For businesses, this technology creates an opportunity for competitive advantage. Kaymak: “If you can analyse your business data in near real-time means that you understand your business environment, the market and
also your customers better. This brings the advantages that the responsiveness of your company increases, so you can react quicker to changes in your environment and the interaction with your customers also becomes
better, which will lead to a higher customer satisfaction.”

Airlines for example use analytics with algorithms that optimise the prices. These prices change usually daily, but sometimes in other time intervals. This has as consequence that no two seats in an airplane are sold for the same price. Another sector in which the analytics of big amounts of data is growing is the financial sector. The traditional image of a trader is someone in
a suit being busy with looking at screens, shouting to buy or sell stocks. But nowadays there are also people that are not in a suit, but behind a computer improving algorithms for trading. This means that an increasing amount of transactions is automated, in 2006 around 50% and nowadays around 80% of the transactions. An advantage of a computer is that it can act fast and a
millisecond gain can be worth millions of dollars.

Kaymak thinks that analytics will be everywhere and will be an integral part in operations of companies. For customers, this will mean that companies can offer better services and better products. However this also has a downside, says Kaymak: “In the future, but also nowadays, we will be more and more confronted with questions such as how much we want corporations to
interfere with our lives. For instance, in the Netherlands a card is used for the public transport that can detect at an individual level which person from which station departed at what time and where to. You can imagine that this kind of information is useful for optimizing the train schedules. But the question is if there is an added value that this is being done on an individual level or if it could be done in another way.”

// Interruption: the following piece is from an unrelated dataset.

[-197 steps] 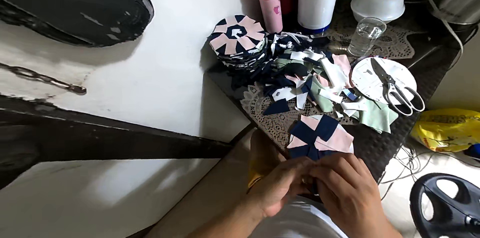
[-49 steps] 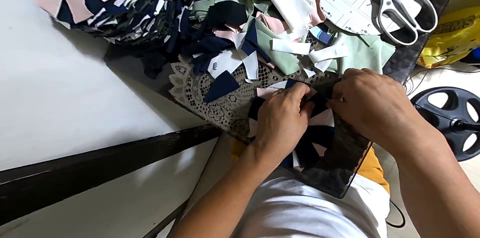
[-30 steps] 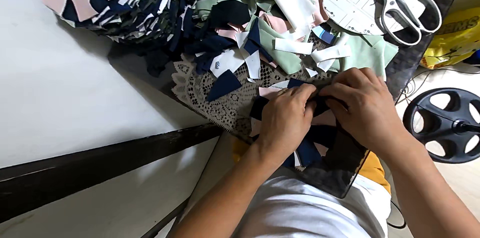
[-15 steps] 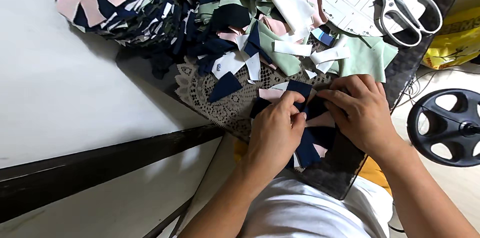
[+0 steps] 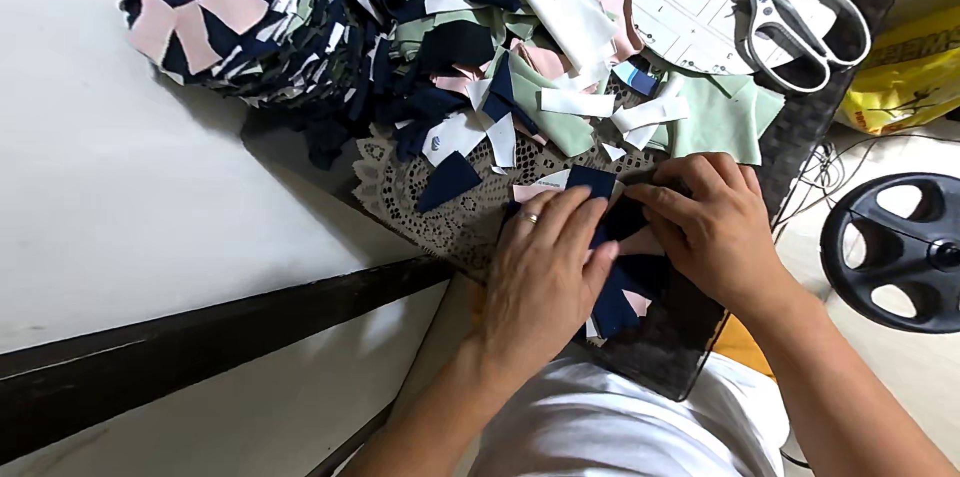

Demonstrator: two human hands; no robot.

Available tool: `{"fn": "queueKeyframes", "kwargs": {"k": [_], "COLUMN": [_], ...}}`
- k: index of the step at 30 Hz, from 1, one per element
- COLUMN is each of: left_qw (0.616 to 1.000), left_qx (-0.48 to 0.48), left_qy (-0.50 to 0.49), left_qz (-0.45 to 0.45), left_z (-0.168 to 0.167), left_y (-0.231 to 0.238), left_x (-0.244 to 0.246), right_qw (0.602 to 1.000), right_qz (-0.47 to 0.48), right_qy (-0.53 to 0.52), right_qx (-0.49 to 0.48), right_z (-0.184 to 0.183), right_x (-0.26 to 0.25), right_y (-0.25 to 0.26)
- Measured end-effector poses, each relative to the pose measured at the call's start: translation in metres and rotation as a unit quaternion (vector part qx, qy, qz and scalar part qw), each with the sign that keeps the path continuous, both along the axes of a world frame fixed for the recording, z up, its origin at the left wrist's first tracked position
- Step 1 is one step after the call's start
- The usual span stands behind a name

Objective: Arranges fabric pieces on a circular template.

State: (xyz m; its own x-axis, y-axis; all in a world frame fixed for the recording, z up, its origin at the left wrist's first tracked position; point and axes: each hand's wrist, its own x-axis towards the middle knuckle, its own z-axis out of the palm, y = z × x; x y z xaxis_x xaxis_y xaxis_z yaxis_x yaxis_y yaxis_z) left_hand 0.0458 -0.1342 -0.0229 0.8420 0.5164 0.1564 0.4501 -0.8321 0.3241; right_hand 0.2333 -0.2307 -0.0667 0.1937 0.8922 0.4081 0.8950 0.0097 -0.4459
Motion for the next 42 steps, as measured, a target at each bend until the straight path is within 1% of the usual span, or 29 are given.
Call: {"fn": "queueKeyframes", "kwargs": {"k": [2, 4, 5, 7, 9, 11, 13, 14, 15, 17, 20, 23, 31, 33, 35, 38, 40, 42], "left_qw": [0.997, 0.993, 0.991, 0.989, 0.989, 0.99, 0.991, 0.991, 0.99, 0.986, 0.978, 0.971, 0.97, 0.97, 0.975, 0.99, 0.992, 0.992], "left_qx": [0.004, 0.024, 0.035, 0.05, 0.048, 0.039, 0.022, 0.015, 0.009, 0.006, 0.015, 0.018, 0.008, -0.007, -0.06, -0.077, -0.073, -0.088], "left_qy": [0.03, 0.057, 0.071, 0.081, 0.081, 0.072, 0.063, 0.057, 0.052, 0.049, 0.063, 0.071, 0.072, 0.07, 0.04, -0.071, -0.093, -0.085], "left_qz": [-0.069, -0.102, -0.106, -0.11, -0.113, -0.117, -0.119, -0.124, -0.132, -0.156, -0.196, -0.227, -0.232, -0.232, -0.209, -0.09, -0.037, -0.026], "left_z": [-0.013, -0.028, -0.034, -0.04, -0.04, -0.039, -0.035, -0.032, -0.03, -0.027, -0.032, -0.032, -0.031, -0.03, -0.023, -0.007, 0.004, 0.011], "left_y": [-0.002, -0.006, -0.007, -0.007, -0.007, -0.006, -0.006, -0.005, -0.004, 0.0, 0.008, 0.013, 0.012, 0.012, 0.016, 0.036, 0.055, 0.07], "left_x": [-0.002, -0.004, -0.004, -0.005, -0.005, -0.005, -0.004, -0.003, -0.002, 0.002, 0.007, 0.007, 0.007, 0.007, 0.009, 0.028, 0.046, 0.067], "right_qw": [1.0, 1.0, 1.0, 0.993, 0.968, 0.923, 0.886, 0.879, 0.879, 0.893, 0.915, 0.917, 0.933, 0.935, 0.935, 0.934, 0.932, 0.93], "right_qz": [-0.003, -0.005, -0.003, -0.004, -0.031, -0.063, -0.094, -0.103, -0.11, -0.121, -0.123, -0.128, -0.131, -0.133, -0.132, -0.137, -0.142, -0.145], "right_qy": [0.001, 0.012, 0.031, 0.118, 0.243, 0.354, 0.409, 0.415, 0.41, 0.377, 0.325, 0.316, 0.272, 0.265, 0.267, 0.267, 0.268, 0.271], "right_qx": [-0.003, -0.005, -0.005, 0.009, 0.058, 0.137, 0.197, 0.212, 0.218, 0.212, 0.205, 0.207, 0.198, 0.193, 0.191, 0.195, 0.196, 0.199], "right_z": [-0.001, -0.001, 0.0, 0.003, 0.009, 0.008, 0.001, -0.002, -0.004, -0.006, -0.009, -0.011, -0.009, -0.009, -0.009, -0.01, -0.012, -0.012], "right_x": [0.0, 0.001, 0.001, 0.006, 0.013, 0.018, 0.019, 0.019, 0.017, 0.013, 0.011, 0.011, 0.012, 0.012, 0.012, 0.012, 0.011, 0.012], "right_y": [0.0, 0.001, 0.001, -0.003, -0.011, -0.019, -0.023, -0.023, -0.023, -0.02, -0.016, -0.016, -0.012, -0.012, -0.012, -0.011, -0.012, -0.012]}}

Business Analytics in Healthcare

Kaymak is currently focusing on healthcare due to his natural interest and because the digitization in healthcare is coming. “Healthcare is currently going through the process that the industry went through 20 to 25 years ago. A lot more information is becoming available which on its turn can be analysed.”

An area that can create value in healthcare is the use of mobile devices. Currently, people first get ill before they go to the doctor. Then a doctor does tests to see if and how he can cure the disease. For this system, people have to get ill first, notice it in time and go to the doctor in time. In the future, this might be different:
“In the future, health services might offer constant monitoring and automatically contact of your doctor if certain values are out of range. Or, when you go to the hospital, they do not collect information only when
you arrive, but access the information you already accumulated until the moment of arrival. This might be a first step to make better decisions. With information about 100 or 1000 patients it might also be possible to analyse patterns, so that for example patterns in cardiovascular diseases might be discovered. So trough analytical solutions integrated in healthcare the doctor
will not be the one who cures you, but the one that coaches you to ream healthy.”